Başarılı Olmak İçin Önce Kendinizi Okuyun

'Diğer Dersler' forumunda Uygu tarafından 11 Eki 2012 tarihinde açılan konu

  1. Uygu

    Uygu New Member

    Her öğrencinin en büyük derdi, derslere nasıl çalışacağı konusunda kesin bir yol bilmeyişidir. Bu konuda haklı olarak tek referansı sınavlardan alınan puanlardır. Çünkü alınan zayıf puan bize “daha çok çalışmalısın” derken, içimizden “peki ama nasıl?” der gibi sızlanır dururuz. İşte sözün bittiği an dense yeridir. Zira zaten çok çalışılarak bu puan alınmıştır. Büyükler hesap sorarken “daha napıyım, gece gündüz demeden çalıştım” diye savunma yaparız. Fakat bu cevap bizi kurtarmazken yeni bir “demek ki yetmiyor, daha çok çalışmalısın” tavsiyesiyle karşılaşırız



    Madem öyle, isterseniz önce kendimizden başlayıp bakalım bu “adam gibi ders çalışma” yöntemine. İşin aslı, öğrenci olarak kendimizi yeteri kadar tanımadığımızın altında yatar. Kimiz biz, nasıl düşünür, sonuçları elde ederken hangi yolu izleriz? Daha çok neleri ve neden daha iyi anlar, nelerde zorlanırız? Biri bize “akşam bize gel çay içip ders çalışırız” dese, gerçekten onunla çalıştığımız o dersi anlar mıyız? Peki kendimize ait bir öğrenme özelliğimiz var mı? En son soruya “evet, sizin bir öğrenme özelliğiniz vardır” deyip diğerlerine de cevap vermeye çalışalım.

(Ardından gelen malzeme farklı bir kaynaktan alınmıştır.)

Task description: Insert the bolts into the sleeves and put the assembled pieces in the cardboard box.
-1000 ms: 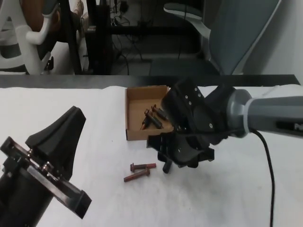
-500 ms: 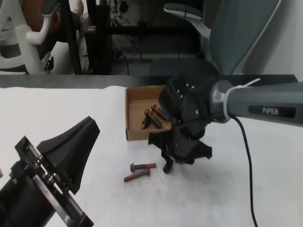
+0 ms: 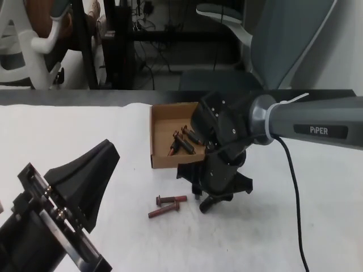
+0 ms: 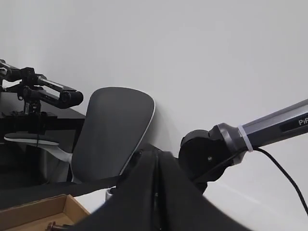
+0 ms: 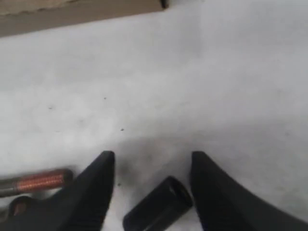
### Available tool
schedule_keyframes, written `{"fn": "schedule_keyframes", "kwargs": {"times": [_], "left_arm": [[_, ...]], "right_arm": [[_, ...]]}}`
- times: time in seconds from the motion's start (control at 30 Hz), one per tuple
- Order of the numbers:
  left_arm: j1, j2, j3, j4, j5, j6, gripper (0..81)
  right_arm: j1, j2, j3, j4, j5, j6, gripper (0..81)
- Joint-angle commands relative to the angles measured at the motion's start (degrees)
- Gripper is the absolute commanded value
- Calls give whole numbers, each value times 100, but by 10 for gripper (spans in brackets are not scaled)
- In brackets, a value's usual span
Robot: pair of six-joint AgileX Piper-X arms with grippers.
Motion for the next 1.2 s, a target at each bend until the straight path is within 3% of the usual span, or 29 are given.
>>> {"fn": "schedule_keyframes", "kwargs": {"times": [0.0,0.07,0.2,0.23,0.37,0.6,0.7,0.77,0.8,0.83,0.97,1.17], "left_arm": [[11,-38,-1,-31,31,-6,18],[11,-38,-1,-31,31,-6,18],[11,-38,-1,-77,31,-6,18],[11,-38,-1,-83,31,-6,18],[11,-38,-1,-348,31,-6,18],[11,-38,-1,-980,31,-6,18],[11,-38,-1,-1045,51,-6,18],[11,-38,-1,-1045,51,-6,18],[11,-38,-1,-1045,51,-6,18],[11,-38,-1,-1028,48,-6,18],[11,-38,-1,-560,48,-6,18],[11,-38,-19,1401,4,-6,18]], "right_arm": [[53,100,0,210,-303,28,686],[39,67,-42,381,-207,434,675],[91,-37,-48,734,-378,1179,479],[116,-59,-48,787,-378,1357,461],[176,-128,-48,743,-67,2306,462],[77,-112,-48,653,236,2485,455],[8,-112,-48,667,330,2400,315],[-8,-112,-48,640,355,2383,139],[-8,-112,-48,610,355,2252,31],[-7,-112,-48,590,355,2167,0],[26,-165,-48,275,378,1452,0],[230,-837,-48,-796,824,-885,0]]}}
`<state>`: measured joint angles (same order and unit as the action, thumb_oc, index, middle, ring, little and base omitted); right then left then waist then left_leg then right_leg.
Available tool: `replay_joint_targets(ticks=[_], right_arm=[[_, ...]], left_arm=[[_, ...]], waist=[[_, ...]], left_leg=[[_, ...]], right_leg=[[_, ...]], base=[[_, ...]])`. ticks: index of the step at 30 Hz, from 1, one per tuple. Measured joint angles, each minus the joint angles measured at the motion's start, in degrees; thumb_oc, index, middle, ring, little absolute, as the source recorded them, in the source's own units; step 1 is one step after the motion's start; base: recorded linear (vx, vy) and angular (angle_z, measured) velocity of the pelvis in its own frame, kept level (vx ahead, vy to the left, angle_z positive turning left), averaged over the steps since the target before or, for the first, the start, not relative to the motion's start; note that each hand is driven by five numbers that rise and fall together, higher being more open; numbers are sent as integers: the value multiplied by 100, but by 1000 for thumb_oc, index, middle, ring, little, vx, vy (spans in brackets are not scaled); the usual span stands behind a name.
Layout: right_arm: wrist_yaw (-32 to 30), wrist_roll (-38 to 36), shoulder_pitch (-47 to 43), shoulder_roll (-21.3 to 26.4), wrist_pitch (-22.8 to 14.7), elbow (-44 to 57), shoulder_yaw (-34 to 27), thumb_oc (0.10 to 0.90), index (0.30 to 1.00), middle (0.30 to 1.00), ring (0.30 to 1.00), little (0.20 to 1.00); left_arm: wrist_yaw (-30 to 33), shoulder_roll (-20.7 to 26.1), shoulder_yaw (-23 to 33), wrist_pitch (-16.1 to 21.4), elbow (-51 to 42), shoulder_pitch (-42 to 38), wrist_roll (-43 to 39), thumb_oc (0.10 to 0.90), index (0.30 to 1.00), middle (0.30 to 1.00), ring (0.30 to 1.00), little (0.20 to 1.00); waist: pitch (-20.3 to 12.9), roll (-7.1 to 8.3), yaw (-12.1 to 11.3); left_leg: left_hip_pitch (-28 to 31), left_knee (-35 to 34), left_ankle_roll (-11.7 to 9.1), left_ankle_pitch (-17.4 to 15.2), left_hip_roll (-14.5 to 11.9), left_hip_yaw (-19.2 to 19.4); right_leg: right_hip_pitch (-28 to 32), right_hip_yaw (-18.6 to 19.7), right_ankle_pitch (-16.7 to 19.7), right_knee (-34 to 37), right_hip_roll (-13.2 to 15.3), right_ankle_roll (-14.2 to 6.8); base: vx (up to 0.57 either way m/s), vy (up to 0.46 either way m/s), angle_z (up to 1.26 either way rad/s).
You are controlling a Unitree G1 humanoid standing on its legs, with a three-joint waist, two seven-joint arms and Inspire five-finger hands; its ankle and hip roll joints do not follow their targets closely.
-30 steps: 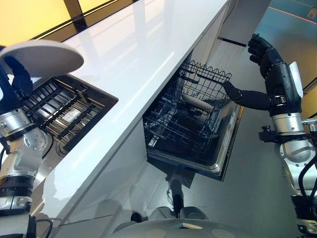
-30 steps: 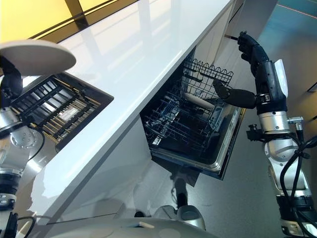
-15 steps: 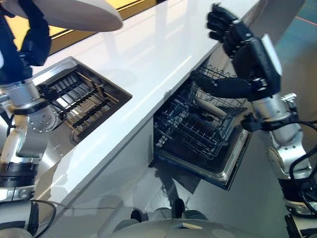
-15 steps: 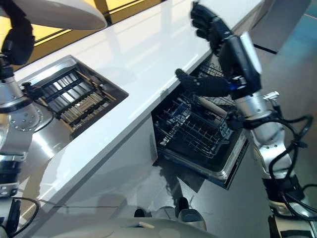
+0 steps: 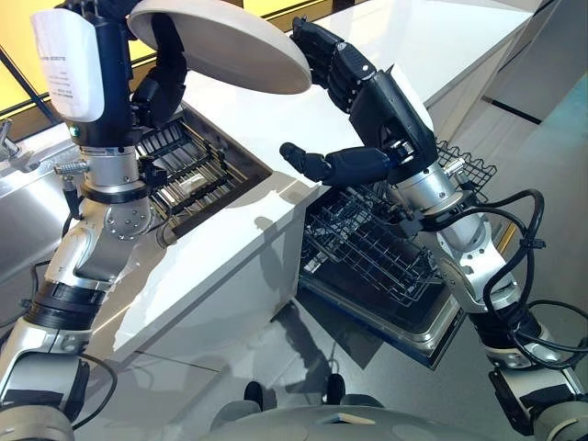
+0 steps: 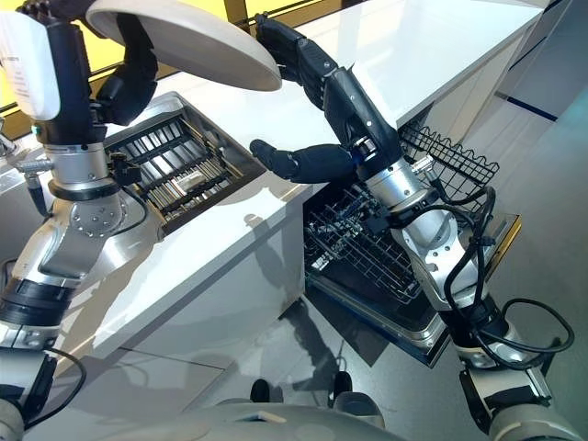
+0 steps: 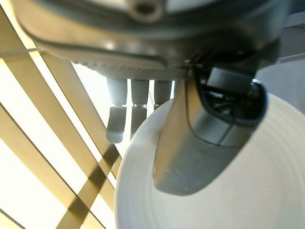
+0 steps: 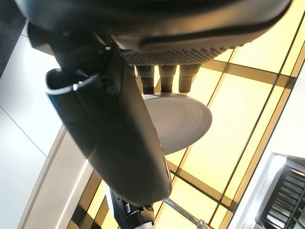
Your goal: Pick up plates and place into dishwasher.
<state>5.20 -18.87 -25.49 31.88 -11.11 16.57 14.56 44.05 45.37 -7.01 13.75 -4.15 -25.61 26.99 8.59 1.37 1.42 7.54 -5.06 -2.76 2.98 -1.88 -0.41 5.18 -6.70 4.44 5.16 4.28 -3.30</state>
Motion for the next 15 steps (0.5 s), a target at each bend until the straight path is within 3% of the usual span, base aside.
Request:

    Genelde kitaplarda insanlar, düşünme stilleri bakımından işitsel, görsel ve kinestetik (dokunsal) diye üçe ayırırlar. Her ne kadar bir de sezgisel düşünme stili olduğunu söyleyenler olsa da, biz de üç tür olan sınıflamayı kabul edelim. Öğrenme ortamına (anaokuluna, ilk, orta ya da üniversiteye) birey kendi tipini oluşturmuş (farkında olarak ya da olmadan) olarak gelir. Her neresi için konuşuluyorsa, öğretmen bu potansiyelle gelen öğrenciye ders anlatır. Ya da siz öğrenci olarak elinizdeki öğrenme becerilerinizle dersleri anlamaya çalışır, öğrenme faaliyetlerinde bulunursunuz.

    Çoğu anne-baba çocuğunun bu durumunu kabullenirken, öğrenci de bu durumunun sık dile getirilmesiyle aynı yolu kabul eder ve hep o yolu kullanır. Maalesef öğretmen de öğrencilerinin sadece farklı olduklarını teorik olarak bilir ve sözde dersini herkes anlayabilsin diye anlatır. Ne yazık ki bu “herkes anlayabilsin” bakışı dersliklere tam yansımamakta, öğrenciler yine de kendilerine göre ders anlatılmadığı düşüncesindedirler.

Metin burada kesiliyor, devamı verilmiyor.